TinySegmenter
TinySegmenter in Python is a Python port of the original JavaScript-based TinySegmenter, an extremely compact (23KB) Japanese tokenizer. It offers character-based segmentation with approximately 95% precision for Japanese news articles, compatible with MeCab + IPADic segmentation units, without relying on external dictionaries. The latest version, 0.4, was released on September 16, 2018, and its development is not actively maintained, though contributions are welcome.
Warnings
- gotcha The project is explicitly stated by its maintainer as not being actively developed, with limited maintenance. New features or rapid bug fixes are unlikely.
- gotcha As a 'very compact' tokenizer, TinySegmenter makes trade-offs in accuracy and performance compared to larger, more sophisticated Japanese NLP libraries.

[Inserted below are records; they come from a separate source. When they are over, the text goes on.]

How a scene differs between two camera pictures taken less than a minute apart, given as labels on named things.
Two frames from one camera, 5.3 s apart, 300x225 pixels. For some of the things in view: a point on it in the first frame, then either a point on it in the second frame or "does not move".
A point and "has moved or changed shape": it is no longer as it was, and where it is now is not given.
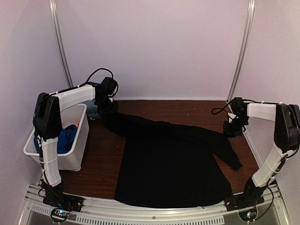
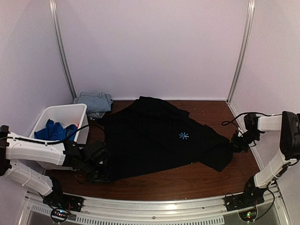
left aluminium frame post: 53,13 does not move
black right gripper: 228,132 → 236,145
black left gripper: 113,111 → 104,177
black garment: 167,165 has moved or changed shape
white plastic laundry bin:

While suitable for lightweight tasks, it might not offer the highest precision or speed for complex or large-scale Japanese text processing.
- gotcha Although the `tinysegmenter` 0.4 package states compatibility with Python 3, a prominent fork named `tinysegmenter3` exists specifically to provide improved Python 3 compatibility and enhanced performance. This implies that the original `tinysegmenter` might not be fully optimized or as robust for modern Python 3 environments as its dedicated Python 3 fork.
Install
-
pip install tinysegmenter
Imports
- TinySegmenter
from tinysegmenter import TinySegmenter
Quickstart
import tinysegmenter
segmenter = tinysegmenter.TinySegmenter()
text = "私の名前は中野です"
tokens = segmenter.tokenize(text)
print(' | '.join(tokens))
# Expected output: 私 | の | 名前 | は | 中野 | です